La formule fondamentale est simple. Si vous connaissez le temps moyen de rendu d’une image en millisecondes, vous pouvez calculer les FPS avec la formule suivante : FPS = 1000 / temps par image en ms. Si vous connaissez plutôt le nombre total d’images générées sur une durée définie, utilisez la formule : FPS = nombre d’images / durée en secondes. Ces deux approches donnent le même résultat lorsque les mesures sont propres, mais elles ne répondent pas toujours au même besoin. La première est idéale pour analyser la latence image par image. La seconde est parfaite pour calculer une moyenne sur un test ou une session complète.

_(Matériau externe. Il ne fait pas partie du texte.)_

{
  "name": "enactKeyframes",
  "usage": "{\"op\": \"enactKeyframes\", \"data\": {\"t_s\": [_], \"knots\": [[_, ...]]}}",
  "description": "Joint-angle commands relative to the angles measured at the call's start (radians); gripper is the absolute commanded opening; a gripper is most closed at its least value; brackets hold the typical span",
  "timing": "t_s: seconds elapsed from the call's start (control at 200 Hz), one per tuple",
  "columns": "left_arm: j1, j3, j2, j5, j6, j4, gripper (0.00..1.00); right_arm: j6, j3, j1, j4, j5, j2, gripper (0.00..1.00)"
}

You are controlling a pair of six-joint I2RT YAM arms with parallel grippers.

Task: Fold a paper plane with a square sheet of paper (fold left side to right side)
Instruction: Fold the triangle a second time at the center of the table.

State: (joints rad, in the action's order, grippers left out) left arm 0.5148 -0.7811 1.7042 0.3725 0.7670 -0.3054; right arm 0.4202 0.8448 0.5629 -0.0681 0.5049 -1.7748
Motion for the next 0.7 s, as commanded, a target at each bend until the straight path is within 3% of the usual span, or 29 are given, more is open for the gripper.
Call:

Point essentiel : des FPS moyens élevés ne garantissent pas une fluidité parfaite. Une session à 120 FPS de moyenne peut sembler moins fluide qu’une session à 90 FPS si les temps par image varient fortement. C’est pourquoi les professionnels observent aussi la stabilité, les valeurs minimales et les percentiles de frame time.
Comment calculer les FPS correctement
1. Calcul à partir du temps par image
Le temps par image, aussi appelé frame time, exprime en millisecondes le temps nécessaire au système pour produire une image. Si votre logiciel de monitoring affiche 16,67 ms, le calcul est direct : 1000 / 16,67 = environ 60 FPS. Si le frame time passe à 8,33 ms, on obtient environ 120 FPS. Cette approche est excellente pour interpréter les performances réelles du pipeline graphique, car elle traduit immédiatement l’impact d’une charge CPU ou GPU plus lourde.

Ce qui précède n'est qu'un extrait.